Although the origins of cannabis ruderalis are disputed between Canada, Central Europe, Kazakhstan, Minnesota, and Russia, it popped onto the scene in the late 1980s as a breeder’s dream strain type. Cannabis ruderalis are small marijuana plants capable of being planted from seed and harvested within 60 days. Also referred to as autoflowers, cannabis ruderalis strains have the ability to go through the flowering cycle underneath any light schedule or photoperiod, making them expedient, simple, and accessible to even the most novice of growers. In addition, they are fantastically disease and pest resistant. As far as characteristics are concerned, they are short and stumpy, much smaller than any other strain type. They have broad leaves, but they are not nearly as large as afghanica or indica leaves.
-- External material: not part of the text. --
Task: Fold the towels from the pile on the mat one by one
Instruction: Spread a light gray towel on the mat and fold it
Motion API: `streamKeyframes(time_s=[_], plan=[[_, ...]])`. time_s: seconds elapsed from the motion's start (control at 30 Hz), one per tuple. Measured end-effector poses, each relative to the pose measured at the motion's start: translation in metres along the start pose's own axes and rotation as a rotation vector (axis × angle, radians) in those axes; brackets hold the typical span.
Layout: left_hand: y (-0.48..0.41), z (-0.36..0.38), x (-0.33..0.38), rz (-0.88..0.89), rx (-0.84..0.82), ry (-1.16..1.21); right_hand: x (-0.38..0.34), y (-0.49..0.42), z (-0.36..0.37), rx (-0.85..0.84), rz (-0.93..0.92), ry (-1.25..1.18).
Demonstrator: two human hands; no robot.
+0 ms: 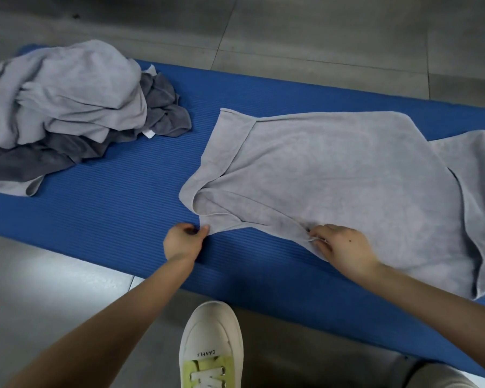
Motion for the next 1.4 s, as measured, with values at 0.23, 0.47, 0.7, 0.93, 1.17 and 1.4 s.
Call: streamKeyframes(time_s=[0.23,0.47,0.7,0.93,1.17,1.4], plan=[[-0.001,-0.006,0.01,-0.093,-0.037,0.279,-0.022,0.009,-0.004,0.012,-0.093,-0.08],[-0.025,-0.122,0.02,0.137,-0.08,-0.169,-0.072,0.025,0.032,-0.179,-0.404,-0.07],[-0.016,-0.061,0.078,0.511,-0.223,-0.579,-0.074,0.036,0.085,-0.546,-0.326,0.008],[0.041,0.064,0.177,0.949,-0.415,-0.641,0.019,0.017,-0.017,-0.16,-0.031,-0.015],[0.103,0.175,0.261,1.204,-0.544,-0.668,0.216,0.097,-0.131,0.249,0.756,0.042],[0.165,0.28,0.326,1.371,-0.623,-0.748,0.33,0.153,-0.162,0.424,1.036,-0.007]])
Point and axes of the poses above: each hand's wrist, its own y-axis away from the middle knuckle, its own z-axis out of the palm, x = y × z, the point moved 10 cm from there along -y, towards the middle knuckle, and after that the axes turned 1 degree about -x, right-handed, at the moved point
Rather than seeking side bud formations, sometimes entitled “popcorn” buds, many growers specifically grow one massive cola, or bud extending up to the top of the singular apical meristem. While ruderalis strains do not yield copious amounts in comparison to other strain types, their quick cycle allows for breeders to easily grow for the purpose of crossing strains. For recreation, ruderalis does not yield high amounts of THC or CBD, but breeding has increased these levels over time making it more suitable for smoking. Featured above is one of the more prolific ruderalis strains called Lowryder.
Found in the geographical region of Afghanistan, the appropriately named cannabis afghanica resembles indica due to its dark-green, broad leaves and its inability to grow greater than six feet tall. In fact, many aficionados lump afghanica in with indica for this reason, but if one scrutinizes afghanica closely the leaves are much wider and shorter than indica strains. If anything, afghanica is the extreme expression of the attributes of indica, especially as the cannabinoid content is exponentially greater. One example of afghanica is The Flying Dutchman above, but Afghani is also another well-known strain.